Kratzer v. Kratzer

BACKENSTOE, J.,

This uncontested divorce action must be returned to the master because notice of the master’s hearing was not given defendant in the manner provided by Pa.R.C.P. 1133(a)(3)(a). The rules of civil procedure provide for notice of the master’s hearing, where no attorney has appeared of record for defendant, as follows: “If the defendant was served with the complaint under Rule 1124(a), by personal service or by sending the notice by ordinary mail to his last known address.” Pa.R.C.P. 1133(a)(3)(a). (Emphasis supplied.)

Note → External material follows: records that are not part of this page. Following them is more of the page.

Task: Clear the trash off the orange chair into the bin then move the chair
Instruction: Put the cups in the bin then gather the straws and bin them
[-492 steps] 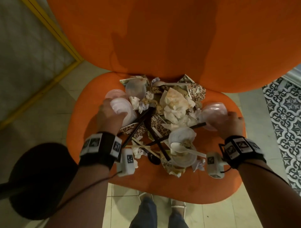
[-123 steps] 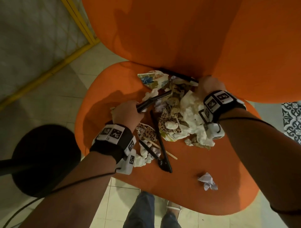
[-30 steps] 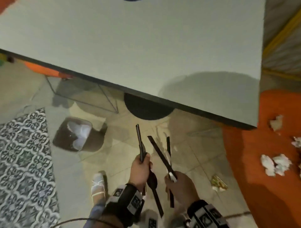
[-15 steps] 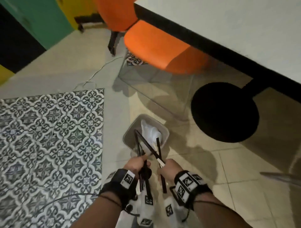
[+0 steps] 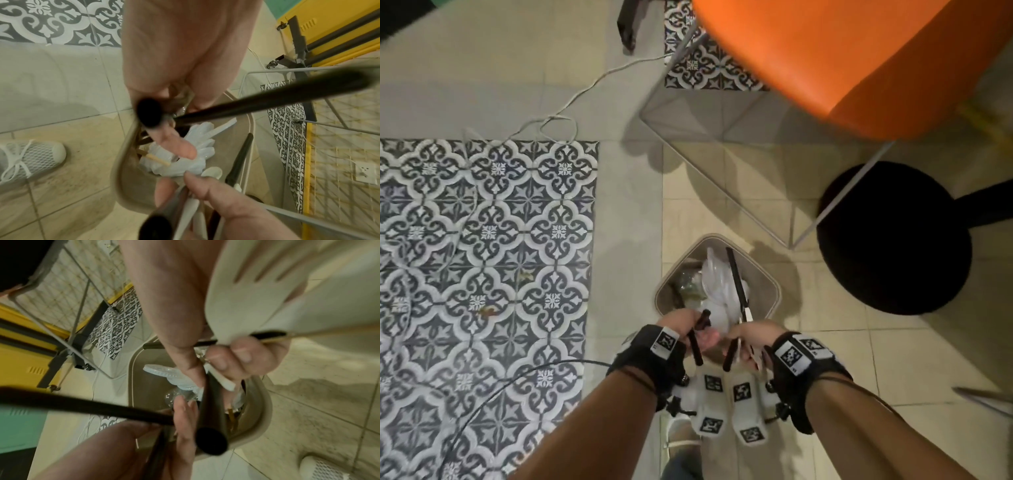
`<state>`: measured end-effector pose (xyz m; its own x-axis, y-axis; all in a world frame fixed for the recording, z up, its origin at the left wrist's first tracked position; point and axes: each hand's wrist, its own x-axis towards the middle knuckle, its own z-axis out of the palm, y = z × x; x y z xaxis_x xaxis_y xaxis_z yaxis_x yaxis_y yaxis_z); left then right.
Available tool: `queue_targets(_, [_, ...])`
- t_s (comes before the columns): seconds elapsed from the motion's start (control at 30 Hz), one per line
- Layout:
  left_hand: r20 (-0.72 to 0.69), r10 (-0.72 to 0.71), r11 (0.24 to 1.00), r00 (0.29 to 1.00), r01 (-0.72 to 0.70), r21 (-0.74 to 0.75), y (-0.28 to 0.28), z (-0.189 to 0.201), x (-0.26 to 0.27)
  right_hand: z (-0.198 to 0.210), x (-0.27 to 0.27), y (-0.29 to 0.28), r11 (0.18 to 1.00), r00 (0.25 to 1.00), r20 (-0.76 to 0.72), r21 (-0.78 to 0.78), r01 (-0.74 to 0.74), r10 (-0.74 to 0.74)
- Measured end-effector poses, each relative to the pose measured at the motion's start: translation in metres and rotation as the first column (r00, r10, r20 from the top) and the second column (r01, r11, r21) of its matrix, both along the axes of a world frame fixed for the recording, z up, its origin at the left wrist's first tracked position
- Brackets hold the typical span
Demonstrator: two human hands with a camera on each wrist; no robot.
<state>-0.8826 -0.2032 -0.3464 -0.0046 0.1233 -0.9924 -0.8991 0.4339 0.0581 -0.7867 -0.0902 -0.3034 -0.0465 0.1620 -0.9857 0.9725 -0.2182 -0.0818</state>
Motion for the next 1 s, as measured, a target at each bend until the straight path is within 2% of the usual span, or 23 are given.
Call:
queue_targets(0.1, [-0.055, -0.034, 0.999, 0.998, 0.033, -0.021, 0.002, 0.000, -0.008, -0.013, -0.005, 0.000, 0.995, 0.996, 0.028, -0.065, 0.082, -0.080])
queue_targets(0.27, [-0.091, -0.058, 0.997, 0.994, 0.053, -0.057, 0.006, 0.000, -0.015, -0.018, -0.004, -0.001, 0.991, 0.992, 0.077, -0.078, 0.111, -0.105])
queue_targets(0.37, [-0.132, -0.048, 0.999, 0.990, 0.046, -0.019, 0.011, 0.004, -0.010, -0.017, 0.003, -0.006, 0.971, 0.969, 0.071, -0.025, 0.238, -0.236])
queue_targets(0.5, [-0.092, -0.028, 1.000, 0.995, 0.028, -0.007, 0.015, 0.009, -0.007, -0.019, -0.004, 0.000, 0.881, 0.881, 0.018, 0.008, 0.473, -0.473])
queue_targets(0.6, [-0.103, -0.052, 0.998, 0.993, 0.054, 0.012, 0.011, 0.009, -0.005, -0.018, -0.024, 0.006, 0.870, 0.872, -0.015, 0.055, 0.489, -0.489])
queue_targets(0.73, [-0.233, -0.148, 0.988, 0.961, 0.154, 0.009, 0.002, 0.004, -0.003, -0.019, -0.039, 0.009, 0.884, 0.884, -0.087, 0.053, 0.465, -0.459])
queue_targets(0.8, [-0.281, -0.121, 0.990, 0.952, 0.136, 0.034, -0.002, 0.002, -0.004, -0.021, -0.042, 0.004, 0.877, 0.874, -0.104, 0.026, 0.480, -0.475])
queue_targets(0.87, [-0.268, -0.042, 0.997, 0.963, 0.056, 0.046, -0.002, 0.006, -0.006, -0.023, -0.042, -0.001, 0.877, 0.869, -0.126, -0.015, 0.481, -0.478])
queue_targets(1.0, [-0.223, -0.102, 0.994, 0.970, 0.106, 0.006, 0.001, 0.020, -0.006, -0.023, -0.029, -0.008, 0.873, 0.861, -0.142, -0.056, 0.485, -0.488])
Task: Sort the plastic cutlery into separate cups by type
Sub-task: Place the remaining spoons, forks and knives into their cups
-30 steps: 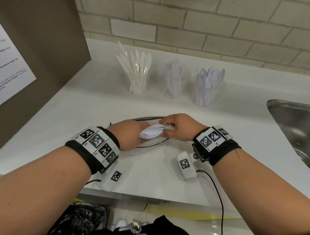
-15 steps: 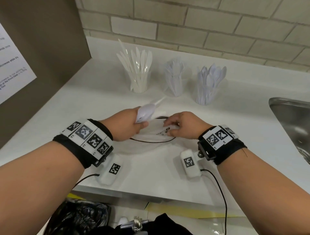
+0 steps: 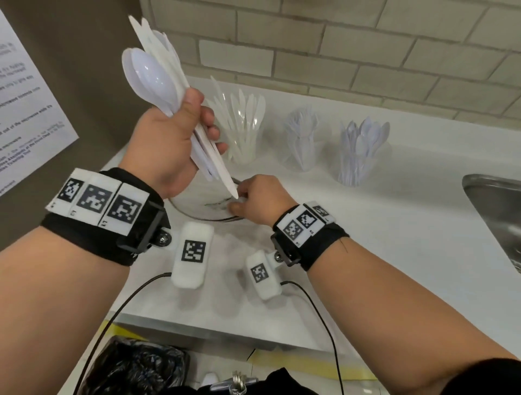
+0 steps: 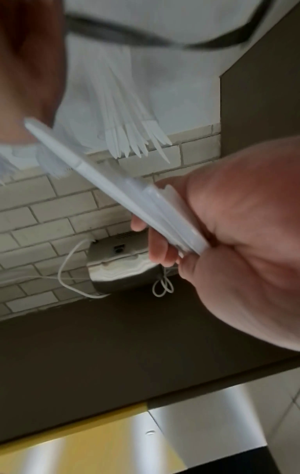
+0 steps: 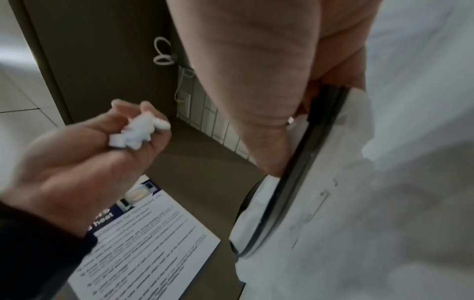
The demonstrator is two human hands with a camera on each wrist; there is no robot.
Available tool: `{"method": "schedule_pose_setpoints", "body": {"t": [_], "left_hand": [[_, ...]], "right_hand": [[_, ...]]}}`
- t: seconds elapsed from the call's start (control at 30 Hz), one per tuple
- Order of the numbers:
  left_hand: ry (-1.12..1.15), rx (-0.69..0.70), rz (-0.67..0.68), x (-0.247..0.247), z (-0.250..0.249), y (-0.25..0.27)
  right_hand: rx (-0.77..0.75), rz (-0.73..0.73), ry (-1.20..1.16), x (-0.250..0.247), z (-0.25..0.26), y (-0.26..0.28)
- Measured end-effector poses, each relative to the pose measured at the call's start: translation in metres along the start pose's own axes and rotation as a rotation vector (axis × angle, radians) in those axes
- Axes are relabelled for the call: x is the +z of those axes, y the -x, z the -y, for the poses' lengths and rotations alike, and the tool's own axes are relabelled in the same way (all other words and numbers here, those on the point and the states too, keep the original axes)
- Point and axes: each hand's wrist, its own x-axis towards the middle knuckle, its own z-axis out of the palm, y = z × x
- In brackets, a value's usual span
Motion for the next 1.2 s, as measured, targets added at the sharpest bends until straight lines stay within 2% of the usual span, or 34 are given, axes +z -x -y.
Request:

In the present case, defendant, having been personally served with the complaint, the master sent notice of the master’s hearing to defendant’s last *263known address by certified mail,1 which was returned unclaimed.2 No other effort was made to notify defendant. Neither defendant nor his attorney attended the master’s hearing.3

The appellate courts of this state have emphasized the importance of giving defendant in an action for divorce notice of the master’s hearing. See Buckwalter v. Buckwalter, 225 Pa. Superior Ct. 117, 310 A. 2d 287 (1973); Wiltse v. Wiltse, 159 Pa. Superior Ct. 131, 47 A. 2d 540 (1946); 3 Goodrich-Amram 2d §1133(a):14 at 399 (1976). In our view Rule 1133(a)(3)(a)’s provision for notice to be given by the master through ordinary mail is not merely for the convenience of the master. Previous courts have recognized that certified mail, especially when delivery is restricted to the addressee, is not a perfect vehicle for effecting notice. As one court has commented: “We are all familiar with the fact that the postal authorities make one effort to deliver a registered letter and upon failing to do so, simply notify the intended recipient that a missive awaits his call at the post office, therefore, unless the person himself calls at the post office no delivery is effected.” Hartzell v. Hartzell, 82 D. & C. 104, 106 (Cumberland Co., 1952) (holding notice of master’s hearing insufficient).

Had the master in the instant case sent notice of the master’s hearing by ordinary mail as the rule specifies, at least it could be presumed that the master’s letter itself was delivered to defendant. *264However, as it stands now on the face of the record, it is evident that defendant did not receive proper notice, and absent some farther attempt by the master to notify defendant, notice must be deemed insufficient. See Wagner v. Wagner, 59 D. & C. 2d 650 (Del. Co., 1973).

Accordingly, another hearing must now be held, and due notice made pursuant to the rules. If, however, defendant determines not to contest the action, it will not be necessary that plaintiffs evidence be repeated. Should this be the case, it will suffice for the master to resubmit his original report, together with such supplementary remarks as are necessary to detail the procedure followed.

ORDER

Now, November 14, 1977, the above captioned action is referred back to the master for additional proceedings consistent with this opinion.

. The mail service requested by the master was “Deliver only to Addressee and show to whom and date delivered.”

. Notice of the filing of the master’s report was also sent by certified mail, which was returned unclaimed.

. No attorney of record has appeared for defendant in this case.